I’ll do whatever I can to help him succeed. But I also think it’s important for people to hold a president accountable — whether it’s me, President Biden, or anyone else. That’s why people need to stay informed and engaged, and keep voting — not only at the federal level but at the state and local levels too.
You said in 2009 when you announced the Afghanistan deployment that sending young people to war was one of the hardest decisions you made. What do you think now that we’ve been in that war for so long?
Sending young people into combat was always the hardest decision I made, and I prayed that I and others who commanded them were worthy of their trust.
In the case of Afghanistan specifically, I think President Biden made the right decision in completing the withdrawal of U.S. forces.
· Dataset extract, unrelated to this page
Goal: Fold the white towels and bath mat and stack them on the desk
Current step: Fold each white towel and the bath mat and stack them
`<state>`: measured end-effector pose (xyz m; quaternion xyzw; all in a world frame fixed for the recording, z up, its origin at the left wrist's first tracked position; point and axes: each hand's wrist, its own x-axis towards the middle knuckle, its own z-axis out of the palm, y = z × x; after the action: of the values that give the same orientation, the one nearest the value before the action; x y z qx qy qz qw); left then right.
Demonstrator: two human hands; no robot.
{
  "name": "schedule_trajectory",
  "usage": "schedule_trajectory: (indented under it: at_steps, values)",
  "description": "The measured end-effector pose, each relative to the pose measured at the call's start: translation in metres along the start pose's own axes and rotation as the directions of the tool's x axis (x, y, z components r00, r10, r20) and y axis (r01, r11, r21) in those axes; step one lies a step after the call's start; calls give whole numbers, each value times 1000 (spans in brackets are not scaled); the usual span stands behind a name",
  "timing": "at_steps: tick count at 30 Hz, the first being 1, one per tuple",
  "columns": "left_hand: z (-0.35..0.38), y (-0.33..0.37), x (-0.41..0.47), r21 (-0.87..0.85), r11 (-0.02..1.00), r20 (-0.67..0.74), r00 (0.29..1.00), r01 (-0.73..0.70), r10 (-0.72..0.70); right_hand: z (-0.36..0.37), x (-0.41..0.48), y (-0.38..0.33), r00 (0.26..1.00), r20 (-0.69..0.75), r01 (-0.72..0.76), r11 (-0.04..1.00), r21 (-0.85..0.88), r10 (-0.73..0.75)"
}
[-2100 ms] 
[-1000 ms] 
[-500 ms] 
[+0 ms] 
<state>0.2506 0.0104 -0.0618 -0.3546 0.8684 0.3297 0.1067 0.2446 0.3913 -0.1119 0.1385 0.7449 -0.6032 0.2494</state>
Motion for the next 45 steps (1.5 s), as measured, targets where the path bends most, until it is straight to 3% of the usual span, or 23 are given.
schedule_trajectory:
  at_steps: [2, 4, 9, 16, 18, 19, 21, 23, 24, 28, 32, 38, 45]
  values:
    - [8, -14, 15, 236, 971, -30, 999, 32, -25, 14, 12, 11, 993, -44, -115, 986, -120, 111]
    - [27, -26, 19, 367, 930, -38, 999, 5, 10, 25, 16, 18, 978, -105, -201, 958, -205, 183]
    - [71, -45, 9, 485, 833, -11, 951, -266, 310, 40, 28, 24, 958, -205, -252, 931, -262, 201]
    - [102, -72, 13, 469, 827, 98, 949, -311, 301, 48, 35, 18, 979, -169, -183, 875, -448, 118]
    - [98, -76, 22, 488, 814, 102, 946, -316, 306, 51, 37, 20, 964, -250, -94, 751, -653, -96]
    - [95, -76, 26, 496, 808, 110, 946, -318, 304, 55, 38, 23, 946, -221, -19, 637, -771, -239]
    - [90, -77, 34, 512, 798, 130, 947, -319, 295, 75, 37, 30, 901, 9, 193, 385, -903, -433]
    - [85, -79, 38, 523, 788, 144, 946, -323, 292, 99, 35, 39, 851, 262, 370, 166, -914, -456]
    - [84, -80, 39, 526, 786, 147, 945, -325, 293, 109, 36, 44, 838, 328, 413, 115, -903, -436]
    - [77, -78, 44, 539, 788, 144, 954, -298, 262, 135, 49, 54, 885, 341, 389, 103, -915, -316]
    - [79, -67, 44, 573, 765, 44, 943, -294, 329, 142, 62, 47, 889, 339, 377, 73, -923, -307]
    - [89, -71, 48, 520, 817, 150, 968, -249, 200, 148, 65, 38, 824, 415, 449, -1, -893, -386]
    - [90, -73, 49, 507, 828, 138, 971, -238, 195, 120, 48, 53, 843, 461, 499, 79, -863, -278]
Americans and their families have made extraordinary sacrifices there, alongside our allies and the Afghan people. But almost two decades after the war started, it’s time to turn the page.
There will be difficult challenges ahead for Afghanistan, and we should stay engaged diplomatically and continue to support the Afghan people — especially those fighting for human rights. But after nearly two decades of putting our troops in harm’s way, it’s time to recognize that we’ve done all we can militarily and bring our remaining troops home.
You talk a lot about how exhausting and sometimes overwhelming being in the White House was for your whole family. Are the girls, at least, able to be more anonymous now?
There’s no doubt that being the daughter of an ex-president is easier than being the daughter of a sitting president. And it’s also easier now that Sasha and Malia are a little older and don’t have Secret Service agents dropping them off at school here in Washington every day.
But as a father I just want to say that I’m extraordinarily proud of both our daughters — not just because they’re smart and accomplished, but because they’re kind people. They don’t have an attitude. I write this in my book, but the thing Michelle and I were most worried about when I was thinking about running for president was that we were going to screw up our daughters somehow.
While I can’t speak for them, from my perspective they’re still the same wonderful people they’ve always been. And now that they’re in college and heading out on their own, I can’t wait to see where life takes them.
A Promised Land by Barack Obama was published in November 2020 by Crown, an imprint of the Random House Publishing Group, a division of Penguin Random House.